BASF, one of the world’s leading chemical companies, has the co-creation platform the Creator Space. In 2015, Creator Space conducted a tour in six cities around the globe, Mumbai, Shanghai, New York, Sao Paulo, Barcelona and Ludwigshafen. Creator space aimed to develop solutions for problems that citizens in the different cities were facing. It did this through enlisting inputs from government officials, NGOs, the society as well as artists.
In Mumbai, for example, BASF Creator Space was tackling the challenge of water accessibility. According to a white paper on the Mumbai visit, a holistic approach has been developed to augment Mumbai city’s plans to revamp the on-grid water infrastructure.
Coca-Cola takes part in the crowdsourcing space by hosting an annual grant challenge known as “Shaping a Better Future”. For the grant, Coca-Cola has partnered with the Global Shapers Community of the World Economic Forum to scale proven solutions to the world’s biggest problems.
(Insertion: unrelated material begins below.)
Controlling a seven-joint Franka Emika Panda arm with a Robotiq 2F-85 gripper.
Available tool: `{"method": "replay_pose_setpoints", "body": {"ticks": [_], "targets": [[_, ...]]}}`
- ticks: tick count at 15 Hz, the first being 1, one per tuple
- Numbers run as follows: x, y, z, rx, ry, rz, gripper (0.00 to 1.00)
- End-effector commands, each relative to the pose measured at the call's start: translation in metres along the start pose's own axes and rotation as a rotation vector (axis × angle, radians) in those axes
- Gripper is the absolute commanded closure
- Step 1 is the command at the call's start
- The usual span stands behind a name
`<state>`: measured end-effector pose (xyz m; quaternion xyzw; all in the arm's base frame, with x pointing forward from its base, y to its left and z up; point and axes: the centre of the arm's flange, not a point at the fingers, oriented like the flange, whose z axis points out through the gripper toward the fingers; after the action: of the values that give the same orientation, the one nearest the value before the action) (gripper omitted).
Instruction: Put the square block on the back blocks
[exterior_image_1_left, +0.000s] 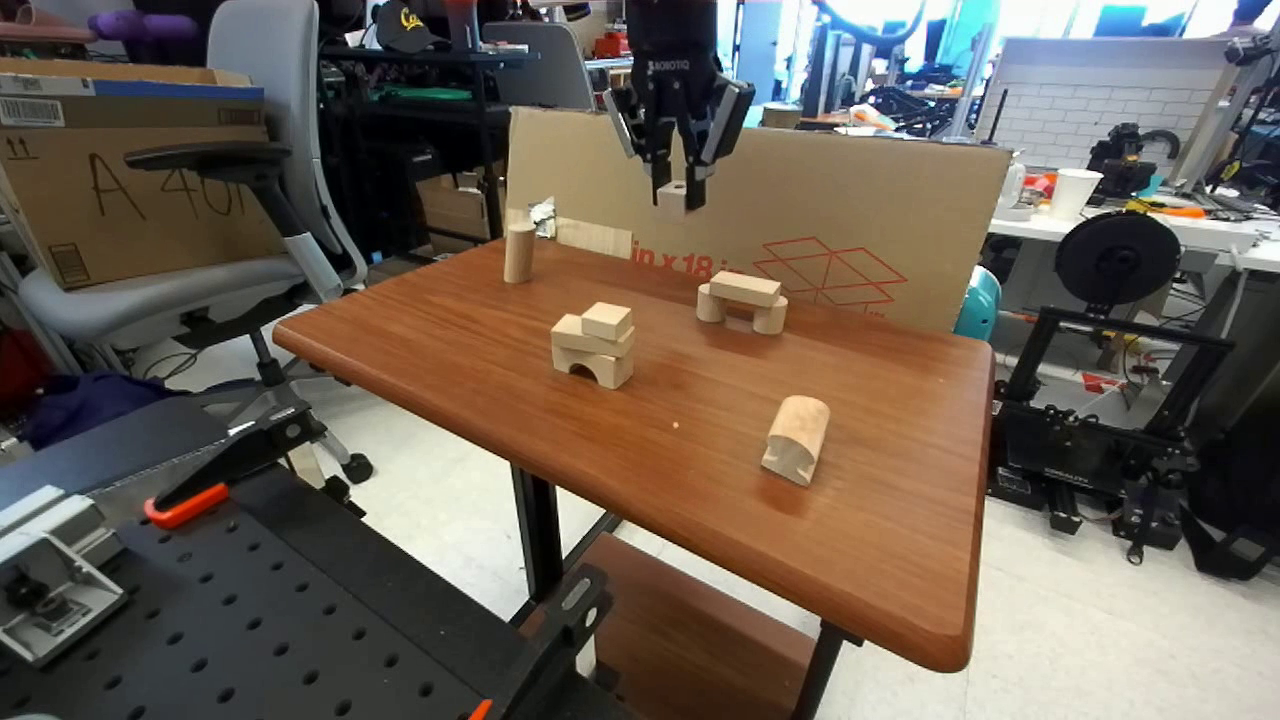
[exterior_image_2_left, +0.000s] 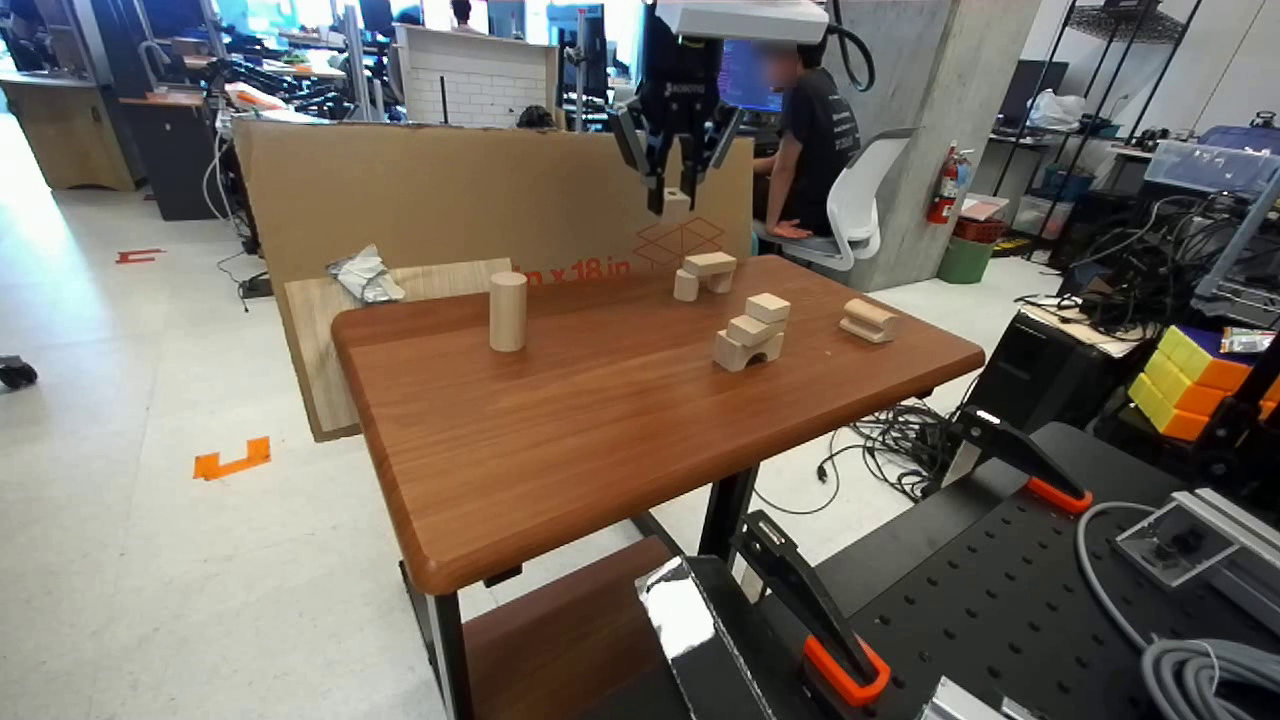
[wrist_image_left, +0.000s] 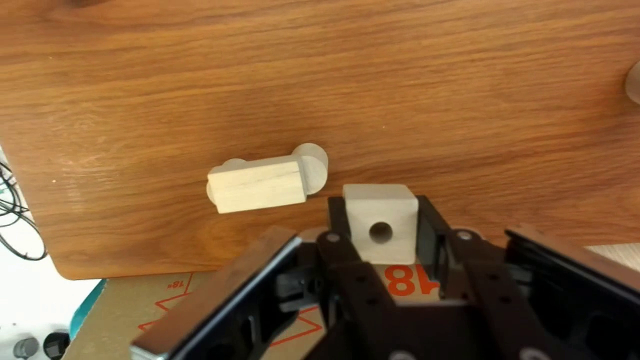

There are over 500 Global Shaper hubs around the world that comprise of young people with an exceptional drive to make a contribution to their communities. They have a focus on matters such as bettering the environment, kick-starting civic engagement and eradicating poverty to name a few.
Coca-Cola offers five 10,000 dollar grants through the program to accelerate the most impactful and promising Global Shaper hub projects.
François Pétavy, eYeka CEO notes that crowdsourcing often has its beginnings in the creation of better products and experiences, but often results in a more collaborative and sustainable world.